What you should do: Gather the lines below that include the string "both", copying each in full.

━━━━

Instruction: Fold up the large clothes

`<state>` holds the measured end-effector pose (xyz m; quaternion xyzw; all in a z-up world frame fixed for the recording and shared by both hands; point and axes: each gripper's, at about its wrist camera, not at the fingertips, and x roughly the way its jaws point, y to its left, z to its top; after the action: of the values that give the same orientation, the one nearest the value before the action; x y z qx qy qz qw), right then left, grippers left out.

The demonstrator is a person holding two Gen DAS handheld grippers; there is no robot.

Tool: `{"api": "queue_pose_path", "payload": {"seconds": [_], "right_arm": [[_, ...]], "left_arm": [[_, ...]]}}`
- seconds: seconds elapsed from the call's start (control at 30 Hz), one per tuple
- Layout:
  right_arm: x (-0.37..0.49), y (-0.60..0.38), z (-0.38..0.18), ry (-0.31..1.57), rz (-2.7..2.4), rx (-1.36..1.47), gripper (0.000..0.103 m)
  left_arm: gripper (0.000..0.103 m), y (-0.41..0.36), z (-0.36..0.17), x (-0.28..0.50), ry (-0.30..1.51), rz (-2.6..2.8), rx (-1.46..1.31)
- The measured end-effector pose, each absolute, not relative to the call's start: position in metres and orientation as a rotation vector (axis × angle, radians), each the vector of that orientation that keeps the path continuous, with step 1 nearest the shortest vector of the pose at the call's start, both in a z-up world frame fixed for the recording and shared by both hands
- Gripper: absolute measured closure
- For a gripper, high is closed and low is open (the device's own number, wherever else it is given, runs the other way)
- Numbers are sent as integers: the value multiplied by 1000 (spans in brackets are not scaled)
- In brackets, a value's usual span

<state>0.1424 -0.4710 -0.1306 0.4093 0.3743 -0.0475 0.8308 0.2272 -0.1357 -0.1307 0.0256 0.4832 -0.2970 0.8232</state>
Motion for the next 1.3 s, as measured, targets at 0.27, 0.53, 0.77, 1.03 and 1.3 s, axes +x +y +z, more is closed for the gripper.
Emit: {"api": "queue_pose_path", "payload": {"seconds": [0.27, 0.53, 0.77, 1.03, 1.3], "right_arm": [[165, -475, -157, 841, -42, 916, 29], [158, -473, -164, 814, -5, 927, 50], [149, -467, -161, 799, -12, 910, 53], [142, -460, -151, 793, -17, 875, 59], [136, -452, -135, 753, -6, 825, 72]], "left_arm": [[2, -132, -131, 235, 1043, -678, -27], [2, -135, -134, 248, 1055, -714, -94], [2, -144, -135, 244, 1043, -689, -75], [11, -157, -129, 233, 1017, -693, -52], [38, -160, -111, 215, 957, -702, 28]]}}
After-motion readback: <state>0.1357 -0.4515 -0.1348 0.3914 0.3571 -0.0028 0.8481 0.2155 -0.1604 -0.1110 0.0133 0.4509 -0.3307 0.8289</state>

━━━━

Result:
`<state>` holds the measured end-effector pose (xyz m; quaternion xyzw; all in a z-up world frame fixed for the recording and shared by both hands; point and axes: each gripper's, at about its wrist camera, not at the fingertips, and x roughly the way its jaws point, y to its left, z to its top; after the action: of the values that give the same orientation, the one nearest the value before the action; x y z qx qy qz qw), right then left, grippers left out.
- The measured end-effector pose, each absolute, not relative to the call's start: position in metres and orientation as a rotation vector (axis × angle, radians), each the vector of that orientation that keeps the path continuous, with step 1 nearest the shortest vector of the pose at the call's start, both in a z-up world frame fixed for the recording and shared by both hands

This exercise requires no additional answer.